Aviation Agreement Brexit

As the aviation industry grapples with the coronavirus crisis, it`s easy to forget that the little Brexit business is only a few weeks away. A new agreement between the UK and the EU, similar to the existing “open skies” agreement, seems to be the most likely option. This approach was intended to mitigate the effects of the UK`s withdrawal without a withdrawal agreement. It now seems reasonable to expect that from the beginning of 2021, the transition period will end without a new air transport agreement between the EU and the UK. The CAA has developed a microsite that should be a central source of information for the aerospace industry on what steps it should take to not prepare for UK-EU aviation security agreements and to have no mutual recognition at the end of the transition period. We will keep this microsite up to date during the negotiations. The UK`s position is to limit the ownership and effective control of EU airlines to the EU, the UK and their nationals, but has no restrictions on who owns and controls UK airlines that compete on routes to the EU. Under the UK proposal, an EU airline may be owned directly or by a majority stake in the UK and/or UK nationals. This would allow British airlines to circumvent the market restrictions associated with the agreement. In addition, the absence of restrictions on the ownership and control of British airlines would allow third-country airlines to take control of British airlines and enjoy the rights conferred by the agreement; Rights they would not necessarily enjoy through their own air agreement with the EU. The air transport sector is an important part of the UK economy, which contributes 52 billion pounds to the UK`s gross domestic product (GDP) in 2016 and supports almost one million jobs. In 2016, flights to and from Europe accounted for 63% of all passengers who transited through UK airports.

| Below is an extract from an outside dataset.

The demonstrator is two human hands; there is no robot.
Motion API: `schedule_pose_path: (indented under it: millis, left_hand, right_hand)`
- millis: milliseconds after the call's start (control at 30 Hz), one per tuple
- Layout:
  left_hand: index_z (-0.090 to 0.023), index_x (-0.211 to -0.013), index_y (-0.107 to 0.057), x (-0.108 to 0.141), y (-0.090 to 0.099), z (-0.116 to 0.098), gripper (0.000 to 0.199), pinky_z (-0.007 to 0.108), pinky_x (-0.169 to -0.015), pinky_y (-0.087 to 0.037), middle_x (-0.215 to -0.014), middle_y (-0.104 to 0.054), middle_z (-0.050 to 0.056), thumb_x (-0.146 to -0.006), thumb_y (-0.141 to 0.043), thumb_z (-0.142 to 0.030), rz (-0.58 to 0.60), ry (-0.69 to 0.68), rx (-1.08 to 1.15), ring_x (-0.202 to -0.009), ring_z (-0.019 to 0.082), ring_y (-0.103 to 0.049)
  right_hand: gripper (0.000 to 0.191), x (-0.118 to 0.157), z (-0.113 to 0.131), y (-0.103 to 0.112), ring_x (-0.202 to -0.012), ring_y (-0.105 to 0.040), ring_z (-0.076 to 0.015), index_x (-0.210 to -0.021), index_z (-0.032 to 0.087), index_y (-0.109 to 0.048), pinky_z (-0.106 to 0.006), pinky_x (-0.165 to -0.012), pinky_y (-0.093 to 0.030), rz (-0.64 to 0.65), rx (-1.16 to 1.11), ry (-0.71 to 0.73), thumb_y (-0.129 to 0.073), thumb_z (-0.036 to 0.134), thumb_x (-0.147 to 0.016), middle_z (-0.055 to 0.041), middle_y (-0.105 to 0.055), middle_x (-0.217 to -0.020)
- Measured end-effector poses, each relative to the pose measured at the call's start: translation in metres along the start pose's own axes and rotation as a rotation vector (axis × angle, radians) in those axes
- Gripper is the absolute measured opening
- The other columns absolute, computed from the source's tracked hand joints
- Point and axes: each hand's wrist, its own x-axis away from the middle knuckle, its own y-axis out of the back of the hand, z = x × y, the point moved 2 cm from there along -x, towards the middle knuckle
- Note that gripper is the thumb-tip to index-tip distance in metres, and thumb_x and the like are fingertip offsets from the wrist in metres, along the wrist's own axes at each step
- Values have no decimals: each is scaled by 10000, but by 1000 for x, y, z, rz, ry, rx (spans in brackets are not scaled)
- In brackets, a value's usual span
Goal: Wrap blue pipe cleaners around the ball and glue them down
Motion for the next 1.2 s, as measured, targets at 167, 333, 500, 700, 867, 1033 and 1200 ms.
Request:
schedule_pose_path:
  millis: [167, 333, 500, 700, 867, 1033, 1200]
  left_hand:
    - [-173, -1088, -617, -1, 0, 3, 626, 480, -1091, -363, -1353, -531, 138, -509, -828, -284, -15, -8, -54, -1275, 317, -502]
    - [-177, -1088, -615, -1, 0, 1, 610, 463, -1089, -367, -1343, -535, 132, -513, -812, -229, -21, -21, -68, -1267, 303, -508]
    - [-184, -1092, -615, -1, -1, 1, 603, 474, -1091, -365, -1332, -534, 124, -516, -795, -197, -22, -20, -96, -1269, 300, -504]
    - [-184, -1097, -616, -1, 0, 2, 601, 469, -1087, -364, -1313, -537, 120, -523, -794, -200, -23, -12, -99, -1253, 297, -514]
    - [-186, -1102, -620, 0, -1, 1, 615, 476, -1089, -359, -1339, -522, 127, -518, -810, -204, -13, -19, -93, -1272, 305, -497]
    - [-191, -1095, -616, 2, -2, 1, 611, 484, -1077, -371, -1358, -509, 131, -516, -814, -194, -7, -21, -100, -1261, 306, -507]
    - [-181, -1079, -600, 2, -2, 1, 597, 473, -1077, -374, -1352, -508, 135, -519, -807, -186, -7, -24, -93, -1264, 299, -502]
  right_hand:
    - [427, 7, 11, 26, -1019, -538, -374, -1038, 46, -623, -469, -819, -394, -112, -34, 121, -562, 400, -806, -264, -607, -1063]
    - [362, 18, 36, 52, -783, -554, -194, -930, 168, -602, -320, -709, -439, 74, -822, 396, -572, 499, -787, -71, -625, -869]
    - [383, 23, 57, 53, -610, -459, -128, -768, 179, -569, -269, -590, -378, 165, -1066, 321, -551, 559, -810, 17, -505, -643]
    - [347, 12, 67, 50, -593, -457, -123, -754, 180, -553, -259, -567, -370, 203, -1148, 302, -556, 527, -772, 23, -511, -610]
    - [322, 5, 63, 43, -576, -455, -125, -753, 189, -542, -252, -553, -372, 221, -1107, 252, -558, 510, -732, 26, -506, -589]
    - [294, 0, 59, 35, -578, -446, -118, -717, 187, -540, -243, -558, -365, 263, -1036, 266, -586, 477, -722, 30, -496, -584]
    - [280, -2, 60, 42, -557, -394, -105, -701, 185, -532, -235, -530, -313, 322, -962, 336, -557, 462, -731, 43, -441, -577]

Britain left the EU at the beginning of the year, but remains in practice under EU agreements and rules until the end of the transition period at the end of this year. The EU has also proposed regulations to extend by nine months, nine months after a Brexit without an agreement, the validity of aviation safety certificates issued by EASA to British companies for certain aeronautical products, parts and aircraft. It would allow, if necessary, further extensions. Britain could negotiate a similar agreement with Bosnia and Herzegovina to reintegrate the ECAA as a non-EU country. British airlines would continue to enjoy all nine flight freedoms. However, this would require the unanimous support of each Member State. This is highly unlikely, as Spain has hinted that it will veto any agreement that includes Gibraltar International Airport. For aviation, flights could be grounded. However, it is more likely that a “Bare-Bone” agreement on traffic rights and safety rules will be reached.

It should be reiterated, however, that this is not an idea supported by the Court, unless it guarantees full harmonisation and the maintenance of harmonization of safety, employment, competition and consumer protection. Nor would the Court support the dilution of the AOC and other regulatory requirements that are maintained with the party concerned. Under this specific agreement, the European Commission should be empowered to carry out the audit and enforce this rule to EU-designated airlines, which would be in line with the EU proposal, which considers the EU as a single entity/contracting party to the agreement.